Nuclear magnetic hydrogen spectrum data of the obtained compound I-E1H NMRδ(ppm,600MHz):1H NMR(CD3OD) δ7.35–7.28(m,2H,Ar-H),7.28–7.19(m,3H,Ar-H),5.37(s,1H),5.21(t-like,1H), 4.43(d,1H,J=7.7Hz),4.01–3.96(m,2H),3.94–3.88(m,1H),3.84(dd,1H,J= 3.0,1.7Hz),3.80(d,1H,J=10.7Hz),3.76(dd,1H,J=9.6,3.3Hz),3.66(dd,1H,J =13.9,3.4Hz),3.63(dd,2H,J=9.5,3.1Hz),3.60–3.53(m,2H),3.48–3.36(m, 3H),3.16(dd,1H,J=11.7,3.9Hz),3.06(s,3H),1.27(d,3H,J=6.2Hz),1.22(d, 3H,J=6.2Hz),1.17,1.06,0.97,0.96,0.92,0.87,0.78(each s,each 3H).
EXAMPLE 6 preparation of Potato trisaccharide Oleanolic acid saponin derivative Compounds I-F
The compound I-F of the triose oleanolic acid saponin derivative of potato replaces the substituent R in the compound I-A from an anilino group to an o-methoxyanilino group, and the rest operation and parameters are referred to example 1, so that white solid products I-F (the total yield is 47.77%) are obtained.

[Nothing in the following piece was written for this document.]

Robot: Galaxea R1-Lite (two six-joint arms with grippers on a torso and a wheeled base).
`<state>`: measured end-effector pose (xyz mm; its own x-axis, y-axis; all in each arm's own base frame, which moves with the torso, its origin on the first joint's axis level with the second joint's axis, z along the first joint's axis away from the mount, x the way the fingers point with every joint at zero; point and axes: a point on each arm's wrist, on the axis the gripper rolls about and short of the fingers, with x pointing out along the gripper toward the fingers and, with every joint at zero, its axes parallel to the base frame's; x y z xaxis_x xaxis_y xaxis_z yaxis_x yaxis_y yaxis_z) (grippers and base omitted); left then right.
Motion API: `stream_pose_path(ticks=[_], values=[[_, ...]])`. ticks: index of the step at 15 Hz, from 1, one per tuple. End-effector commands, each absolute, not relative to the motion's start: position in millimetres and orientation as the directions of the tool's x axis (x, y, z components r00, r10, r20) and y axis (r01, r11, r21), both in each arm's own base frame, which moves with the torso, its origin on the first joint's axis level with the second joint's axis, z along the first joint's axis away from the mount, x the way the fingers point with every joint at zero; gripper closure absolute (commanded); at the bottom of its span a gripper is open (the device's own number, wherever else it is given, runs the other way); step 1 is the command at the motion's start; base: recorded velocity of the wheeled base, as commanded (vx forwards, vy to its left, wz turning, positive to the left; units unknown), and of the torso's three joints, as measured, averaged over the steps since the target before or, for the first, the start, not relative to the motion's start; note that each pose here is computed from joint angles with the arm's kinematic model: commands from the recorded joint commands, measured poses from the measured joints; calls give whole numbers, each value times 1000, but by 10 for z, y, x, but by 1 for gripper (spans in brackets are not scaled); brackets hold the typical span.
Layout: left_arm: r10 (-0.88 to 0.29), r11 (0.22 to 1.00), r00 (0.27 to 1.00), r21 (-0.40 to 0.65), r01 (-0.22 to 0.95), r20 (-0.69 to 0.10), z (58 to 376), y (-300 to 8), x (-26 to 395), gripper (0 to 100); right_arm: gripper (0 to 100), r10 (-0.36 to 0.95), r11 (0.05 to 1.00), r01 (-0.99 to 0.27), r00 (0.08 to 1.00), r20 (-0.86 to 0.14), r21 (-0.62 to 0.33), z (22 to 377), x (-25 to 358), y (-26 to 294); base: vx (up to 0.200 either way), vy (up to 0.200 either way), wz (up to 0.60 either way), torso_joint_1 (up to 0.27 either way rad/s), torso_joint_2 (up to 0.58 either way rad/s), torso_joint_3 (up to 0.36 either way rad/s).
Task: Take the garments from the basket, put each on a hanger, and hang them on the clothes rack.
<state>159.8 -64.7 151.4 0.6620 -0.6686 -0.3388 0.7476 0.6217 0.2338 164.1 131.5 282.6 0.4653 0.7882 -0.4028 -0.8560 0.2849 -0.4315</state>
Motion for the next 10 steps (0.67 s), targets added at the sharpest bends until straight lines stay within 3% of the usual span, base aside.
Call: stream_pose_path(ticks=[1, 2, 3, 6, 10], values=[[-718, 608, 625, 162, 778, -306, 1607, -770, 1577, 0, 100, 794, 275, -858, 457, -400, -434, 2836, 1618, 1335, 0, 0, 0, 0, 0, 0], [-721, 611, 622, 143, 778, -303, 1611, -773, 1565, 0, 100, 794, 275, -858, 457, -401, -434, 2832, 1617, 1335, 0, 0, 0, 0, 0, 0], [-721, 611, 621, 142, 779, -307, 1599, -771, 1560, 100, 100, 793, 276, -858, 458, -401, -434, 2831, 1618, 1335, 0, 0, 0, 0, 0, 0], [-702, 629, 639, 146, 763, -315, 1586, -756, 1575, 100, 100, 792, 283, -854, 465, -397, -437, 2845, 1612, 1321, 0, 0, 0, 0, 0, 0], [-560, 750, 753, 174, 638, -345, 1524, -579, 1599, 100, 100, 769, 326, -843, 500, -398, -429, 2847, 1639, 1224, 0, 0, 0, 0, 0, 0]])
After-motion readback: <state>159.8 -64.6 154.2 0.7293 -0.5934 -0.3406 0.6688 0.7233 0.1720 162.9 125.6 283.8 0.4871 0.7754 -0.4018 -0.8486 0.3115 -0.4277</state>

Nuclear magnetic hydrogen spectrum data of the obtained compound I-F1H NMRδ(ppm,600MHz):1H NMR(CD3OD) δ8.26(d,1H,J=8.0Hz),7.05(t,1H,J=7.2Hz),6.99(d,1H,J=7.9Hz),6.90(t, 1H,J=7.7Hz),5.54(t-like,1H),5.36(s,1H),4.42(d,1H,J=7.7Hz),3.90(s,3H), 3.80(d,1H,J=11.1Hz),3.74(dd,1H,J=9.5,3.2Hz),3.66(dd,1H,J=12.0,3.8 Hz),3.63(dd,1H,J=9.4,3.1Hz),3.59(t,1H,J=8.7Hz),3.54(t,1H,J=9.1Hz), 3.47–3.36(m,3H),2.74(d,1H,J=12.1Hz),1.27(d,3H,J=6.1Hz),1.20(d,6H,J =8.4Hz),1.04,0.96,0.94,0.89,0.83,0.62(each s,each 3H).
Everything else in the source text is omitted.